The gist: A combination of the drugs cobimetinib and vemurafenib (aka Zelboraf) might soon become a new treatment option for U.S. patients with advanced melanoma whose tumors have a V600 mutation in the BRAF gene. The drug company Genentech submitted a New Drug Application to the U.S. Food and Drug Administration (FDA) asking for FDA approval of the combo. In a clinical trial, Genentech researchers found that patients who take cobimetinib along with vemurafenib do better than patients who take vemurafenib alone. Both drugs are targeted therapies.
“Genentech, a member of the Roche Group (SIX: RO, ROG; OTCQX: RHHBY), today announced the company has submitted a New Drug Application (NDA) for cobimetinib to the U.S. Food and Drug Administration (FDA) for treatment, in combination with Zelboraf® (vemurafenib), for people with BRAF V600 mutation-positive advanced melanoma. The submission is based on results of the coBRIM Phase III study, which showed people who received the MEK inhibitor cobimetinib plus Zelboraf lived significantly longer without their disease worsening or death (progression-free survival; PFS) compared to Zelboraf alone.
” ‘In the past several years we have made significant progress in treating advanced melanoma, but it remains a serious and difficult to treat cancer that affects more people each year,’ said Sandra Horning, M.D., chief medical officer and head of Global Product Development. ‘We look forward to working with the FDA as they review the NDA and hope the combination of cobimetinib and Zelboraf will soon become a new option for people with BRAF mutation-positive advanced melanoma.’
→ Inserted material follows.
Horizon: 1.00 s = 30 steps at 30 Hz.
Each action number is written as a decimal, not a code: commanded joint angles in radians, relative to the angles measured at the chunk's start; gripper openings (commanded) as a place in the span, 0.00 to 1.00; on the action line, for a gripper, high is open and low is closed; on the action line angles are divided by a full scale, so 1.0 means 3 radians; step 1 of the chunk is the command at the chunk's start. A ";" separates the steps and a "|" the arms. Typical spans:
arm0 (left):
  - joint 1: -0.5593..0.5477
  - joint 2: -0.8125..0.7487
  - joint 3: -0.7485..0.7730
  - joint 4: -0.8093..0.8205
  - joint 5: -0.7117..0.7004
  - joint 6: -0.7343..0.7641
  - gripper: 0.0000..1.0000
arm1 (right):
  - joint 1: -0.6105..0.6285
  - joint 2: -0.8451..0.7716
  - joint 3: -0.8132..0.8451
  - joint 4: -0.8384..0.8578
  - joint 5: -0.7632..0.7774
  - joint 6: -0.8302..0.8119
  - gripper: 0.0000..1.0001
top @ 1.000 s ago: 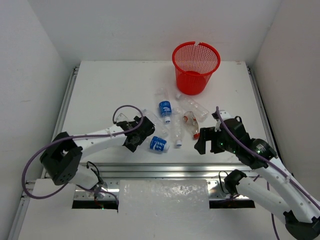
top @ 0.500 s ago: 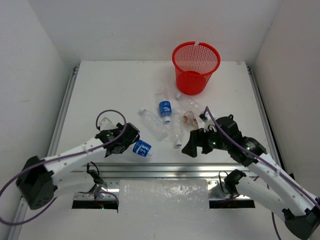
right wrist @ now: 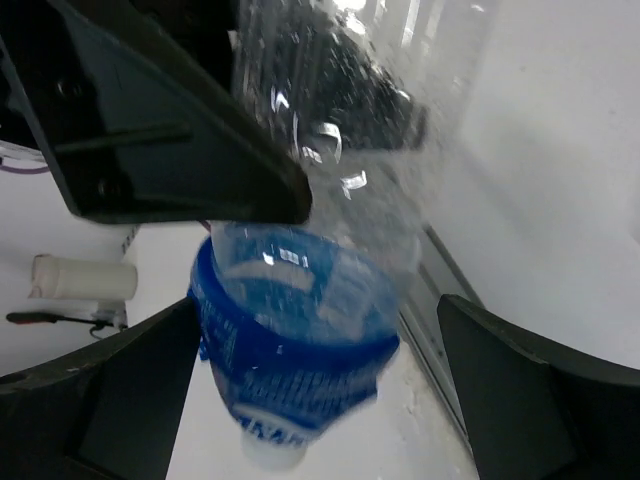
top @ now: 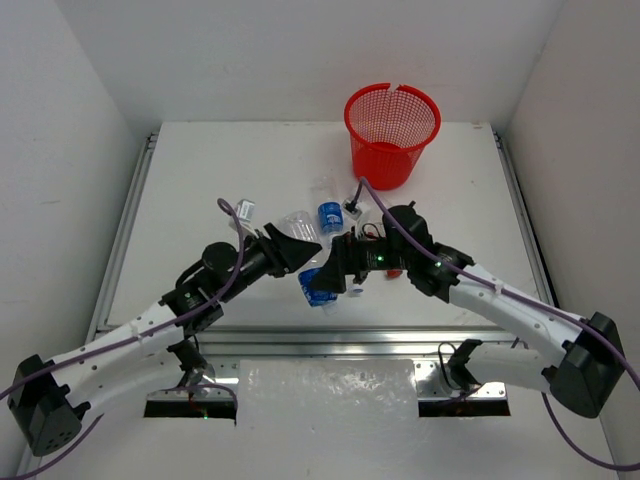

“In the coBRIM study, cobimetinib and Zelboraf reduced the risk of disease worsening or death by half (hazard ratio [HR]=0.51, 95 percent confidence interval [CI] 0.39-0.68; p<0.0001), with a median PFS of 9.9 months for cobimetinib plus Zelboraf compared to 6.2 months with Zelboraf alone. The safety profile was consistent with a previous study of the combination. The most common Grade 3 or higher adverse events in the combination arm included liver lab abnormalities, elevated creatine phosphokinase (CPK, an enzyme released by muscles) and diarrhea. The most common adverse events seen in the combination arm included diarrhea, nausea, rash, photosensitivity and lab abnormalities. The most common Grade 3 or higher adverse events in the combination arm included liver lab abnormalities, elevated creatine phosphokinase (CPK, an enzyme released by muscles) and diarrhea.”